[Work order] Each line of the records containing "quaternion" is to be copied out and returned.

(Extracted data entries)
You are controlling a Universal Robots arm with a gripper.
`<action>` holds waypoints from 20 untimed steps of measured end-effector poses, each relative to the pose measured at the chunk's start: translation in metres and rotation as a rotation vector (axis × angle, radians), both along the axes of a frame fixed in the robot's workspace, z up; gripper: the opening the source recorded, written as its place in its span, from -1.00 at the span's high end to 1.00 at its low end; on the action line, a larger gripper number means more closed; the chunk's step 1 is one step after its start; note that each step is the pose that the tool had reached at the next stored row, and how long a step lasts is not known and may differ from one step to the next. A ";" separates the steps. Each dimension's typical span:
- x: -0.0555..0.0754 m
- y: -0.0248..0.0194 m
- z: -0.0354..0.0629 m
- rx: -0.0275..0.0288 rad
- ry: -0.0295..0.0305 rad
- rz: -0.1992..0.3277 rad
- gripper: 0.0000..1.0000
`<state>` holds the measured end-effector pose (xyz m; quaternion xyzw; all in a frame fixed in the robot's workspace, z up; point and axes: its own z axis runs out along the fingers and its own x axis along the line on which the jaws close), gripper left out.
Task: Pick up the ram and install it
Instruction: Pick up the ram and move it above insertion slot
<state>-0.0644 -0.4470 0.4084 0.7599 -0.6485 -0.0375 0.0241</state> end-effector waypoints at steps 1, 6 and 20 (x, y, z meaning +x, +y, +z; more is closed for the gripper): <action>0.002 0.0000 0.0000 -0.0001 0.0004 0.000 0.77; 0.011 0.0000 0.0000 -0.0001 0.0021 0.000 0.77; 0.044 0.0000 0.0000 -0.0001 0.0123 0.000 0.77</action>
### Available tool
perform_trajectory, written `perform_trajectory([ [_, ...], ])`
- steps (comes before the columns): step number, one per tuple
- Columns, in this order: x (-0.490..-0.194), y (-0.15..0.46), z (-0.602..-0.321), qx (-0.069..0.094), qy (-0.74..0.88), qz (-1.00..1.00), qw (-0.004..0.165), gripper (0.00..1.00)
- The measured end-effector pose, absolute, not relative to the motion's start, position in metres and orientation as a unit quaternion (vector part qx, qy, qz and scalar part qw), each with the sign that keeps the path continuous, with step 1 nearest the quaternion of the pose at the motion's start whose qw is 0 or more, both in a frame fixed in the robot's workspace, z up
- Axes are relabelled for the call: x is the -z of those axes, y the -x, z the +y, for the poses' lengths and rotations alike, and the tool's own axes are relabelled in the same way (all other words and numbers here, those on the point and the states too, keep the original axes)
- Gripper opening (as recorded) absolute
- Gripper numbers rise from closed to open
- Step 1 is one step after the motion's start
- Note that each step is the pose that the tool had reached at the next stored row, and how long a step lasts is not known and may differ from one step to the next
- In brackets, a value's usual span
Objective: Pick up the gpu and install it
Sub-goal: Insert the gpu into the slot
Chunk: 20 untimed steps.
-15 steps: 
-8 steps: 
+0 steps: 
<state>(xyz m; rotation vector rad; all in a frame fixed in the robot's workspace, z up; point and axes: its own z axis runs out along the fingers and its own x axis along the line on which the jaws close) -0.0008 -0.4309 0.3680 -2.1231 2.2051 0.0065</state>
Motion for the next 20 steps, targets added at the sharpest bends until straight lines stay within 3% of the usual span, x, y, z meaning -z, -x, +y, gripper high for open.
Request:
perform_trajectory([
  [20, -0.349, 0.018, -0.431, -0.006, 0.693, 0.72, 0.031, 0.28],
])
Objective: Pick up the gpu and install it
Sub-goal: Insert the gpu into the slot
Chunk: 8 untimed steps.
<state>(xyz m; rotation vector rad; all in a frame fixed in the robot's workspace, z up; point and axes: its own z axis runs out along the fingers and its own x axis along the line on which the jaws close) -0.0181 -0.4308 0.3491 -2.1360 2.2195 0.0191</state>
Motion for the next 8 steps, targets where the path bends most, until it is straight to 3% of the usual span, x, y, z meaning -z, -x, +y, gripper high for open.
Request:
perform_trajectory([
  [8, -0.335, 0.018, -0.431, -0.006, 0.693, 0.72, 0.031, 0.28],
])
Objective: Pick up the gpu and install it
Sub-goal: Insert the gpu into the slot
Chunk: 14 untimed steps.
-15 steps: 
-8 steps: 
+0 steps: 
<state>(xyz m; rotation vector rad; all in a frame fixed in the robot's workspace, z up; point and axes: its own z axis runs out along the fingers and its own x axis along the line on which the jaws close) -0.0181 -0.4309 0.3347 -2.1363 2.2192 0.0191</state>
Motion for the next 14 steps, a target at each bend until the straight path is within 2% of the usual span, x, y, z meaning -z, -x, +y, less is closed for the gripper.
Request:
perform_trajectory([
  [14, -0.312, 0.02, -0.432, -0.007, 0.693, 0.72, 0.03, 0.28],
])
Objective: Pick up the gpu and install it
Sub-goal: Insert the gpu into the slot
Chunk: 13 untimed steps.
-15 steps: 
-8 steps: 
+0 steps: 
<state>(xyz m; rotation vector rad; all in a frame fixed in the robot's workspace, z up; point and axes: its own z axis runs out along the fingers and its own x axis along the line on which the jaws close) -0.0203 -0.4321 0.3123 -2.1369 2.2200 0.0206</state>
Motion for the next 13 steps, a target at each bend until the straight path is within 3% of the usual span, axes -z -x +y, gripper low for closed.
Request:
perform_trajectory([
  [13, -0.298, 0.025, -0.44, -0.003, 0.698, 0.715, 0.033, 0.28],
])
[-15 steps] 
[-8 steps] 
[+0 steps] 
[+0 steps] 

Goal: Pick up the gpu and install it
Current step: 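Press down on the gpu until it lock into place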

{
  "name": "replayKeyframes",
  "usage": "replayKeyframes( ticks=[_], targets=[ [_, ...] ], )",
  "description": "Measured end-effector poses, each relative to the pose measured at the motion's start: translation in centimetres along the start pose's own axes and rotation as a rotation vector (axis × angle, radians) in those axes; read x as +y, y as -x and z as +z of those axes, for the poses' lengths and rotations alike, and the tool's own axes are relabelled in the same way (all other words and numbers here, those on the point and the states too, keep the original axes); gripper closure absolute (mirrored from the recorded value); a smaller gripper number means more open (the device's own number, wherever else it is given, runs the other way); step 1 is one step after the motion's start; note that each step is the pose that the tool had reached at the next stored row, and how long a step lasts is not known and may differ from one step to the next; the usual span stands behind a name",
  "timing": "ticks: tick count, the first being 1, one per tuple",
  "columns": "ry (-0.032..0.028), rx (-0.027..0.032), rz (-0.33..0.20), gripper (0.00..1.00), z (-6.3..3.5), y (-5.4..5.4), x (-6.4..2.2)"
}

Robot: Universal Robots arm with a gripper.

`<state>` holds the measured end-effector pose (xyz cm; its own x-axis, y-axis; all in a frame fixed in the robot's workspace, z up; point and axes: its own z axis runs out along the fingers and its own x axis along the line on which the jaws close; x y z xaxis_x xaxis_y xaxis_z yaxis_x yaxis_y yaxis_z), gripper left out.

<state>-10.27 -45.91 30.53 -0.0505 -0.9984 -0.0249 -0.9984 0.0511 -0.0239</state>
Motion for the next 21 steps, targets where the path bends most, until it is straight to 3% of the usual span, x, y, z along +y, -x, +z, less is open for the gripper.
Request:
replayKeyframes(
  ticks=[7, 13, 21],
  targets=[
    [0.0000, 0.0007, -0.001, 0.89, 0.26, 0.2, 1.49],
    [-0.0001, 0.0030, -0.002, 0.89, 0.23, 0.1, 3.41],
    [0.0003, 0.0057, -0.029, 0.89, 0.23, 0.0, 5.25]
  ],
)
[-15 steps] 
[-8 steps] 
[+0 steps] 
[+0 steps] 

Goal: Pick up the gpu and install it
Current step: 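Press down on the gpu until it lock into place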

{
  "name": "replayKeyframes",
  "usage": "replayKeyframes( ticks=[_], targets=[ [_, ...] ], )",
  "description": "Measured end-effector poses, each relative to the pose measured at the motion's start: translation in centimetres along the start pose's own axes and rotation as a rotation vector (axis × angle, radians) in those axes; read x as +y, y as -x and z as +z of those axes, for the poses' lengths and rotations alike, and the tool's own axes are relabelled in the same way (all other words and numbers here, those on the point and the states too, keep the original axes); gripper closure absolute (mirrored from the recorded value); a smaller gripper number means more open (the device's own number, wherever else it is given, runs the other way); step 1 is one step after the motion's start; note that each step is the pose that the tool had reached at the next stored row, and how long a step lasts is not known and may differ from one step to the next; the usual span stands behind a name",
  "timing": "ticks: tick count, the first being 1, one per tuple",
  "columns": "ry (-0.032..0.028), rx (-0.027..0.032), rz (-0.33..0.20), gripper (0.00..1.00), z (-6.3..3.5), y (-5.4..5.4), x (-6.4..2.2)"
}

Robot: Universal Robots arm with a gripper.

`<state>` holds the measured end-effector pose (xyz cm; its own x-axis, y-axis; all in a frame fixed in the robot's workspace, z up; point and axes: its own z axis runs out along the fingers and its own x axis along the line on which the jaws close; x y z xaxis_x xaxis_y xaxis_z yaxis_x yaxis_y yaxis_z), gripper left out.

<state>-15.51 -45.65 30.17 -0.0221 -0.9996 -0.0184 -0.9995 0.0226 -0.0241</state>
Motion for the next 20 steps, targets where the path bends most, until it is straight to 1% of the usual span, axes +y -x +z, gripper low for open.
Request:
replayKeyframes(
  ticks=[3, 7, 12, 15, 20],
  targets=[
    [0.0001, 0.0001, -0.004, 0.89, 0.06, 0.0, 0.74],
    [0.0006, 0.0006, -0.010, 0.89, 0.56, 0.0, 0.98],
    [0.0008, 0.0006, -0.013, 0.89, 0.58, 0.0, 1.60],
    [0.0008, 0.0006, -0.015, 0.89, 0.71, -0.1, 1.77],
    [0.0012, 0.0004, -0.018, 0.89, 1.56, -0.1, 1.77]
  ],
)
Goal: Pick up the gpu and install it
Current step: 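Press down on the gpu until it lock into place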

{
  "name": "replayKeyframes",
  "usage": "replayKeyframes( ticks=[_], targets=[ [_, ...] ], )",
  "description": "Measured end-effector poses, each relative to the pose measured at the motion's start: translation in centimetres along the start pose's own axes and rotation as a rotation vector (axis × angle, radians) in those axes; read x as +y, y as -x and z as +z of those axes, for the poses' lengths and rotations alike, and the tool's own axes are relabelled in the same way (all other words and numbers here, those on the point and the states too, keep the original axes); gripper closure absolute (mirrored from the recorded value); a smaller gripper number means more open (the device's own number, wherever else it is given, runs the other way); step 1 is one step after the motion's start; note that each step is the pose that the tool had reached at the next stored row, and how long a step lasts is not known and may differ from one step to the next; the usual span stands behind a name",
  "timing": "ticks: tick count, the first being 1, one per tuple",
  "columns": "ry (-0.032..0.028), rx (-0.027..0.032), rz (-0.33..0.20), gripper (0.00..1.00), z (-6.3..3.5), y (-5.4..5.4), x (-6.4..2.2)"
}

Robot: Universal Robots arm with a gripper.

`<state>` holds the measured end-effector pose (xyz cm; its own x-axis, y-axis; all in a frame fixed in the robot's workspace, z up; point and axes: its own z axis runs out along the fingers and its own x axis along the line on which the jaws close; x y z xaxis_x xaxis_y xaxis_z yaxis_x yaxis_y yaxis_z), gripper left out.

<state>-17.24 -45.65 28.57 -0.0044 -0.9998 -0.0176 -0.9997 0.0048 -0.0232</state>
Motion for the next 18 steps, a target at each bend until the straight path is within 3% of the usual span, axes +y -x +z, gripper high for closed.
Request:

[Solution to this task]
`<state>` holds the measured end-effector pose (xyz m; quaternion xyzw; all in a frame fixed in the robot's workspace, z up; point and axes: its own z axis runs out along the fingers and its own x axis along the line on which the jaws close), gripper left out.
- The measured end-effector pose, absolute, not relative to the motion's start, position in metres and orientation as a unit quaternion (vector part qx, qy, qz and scalar part qw), each with the sign that keeps the path continuous, with step 1 nearest the quaternion of the pose at the motion's start whose qw is 0 or more, both in a frame fixed in the robot's workspace, z up

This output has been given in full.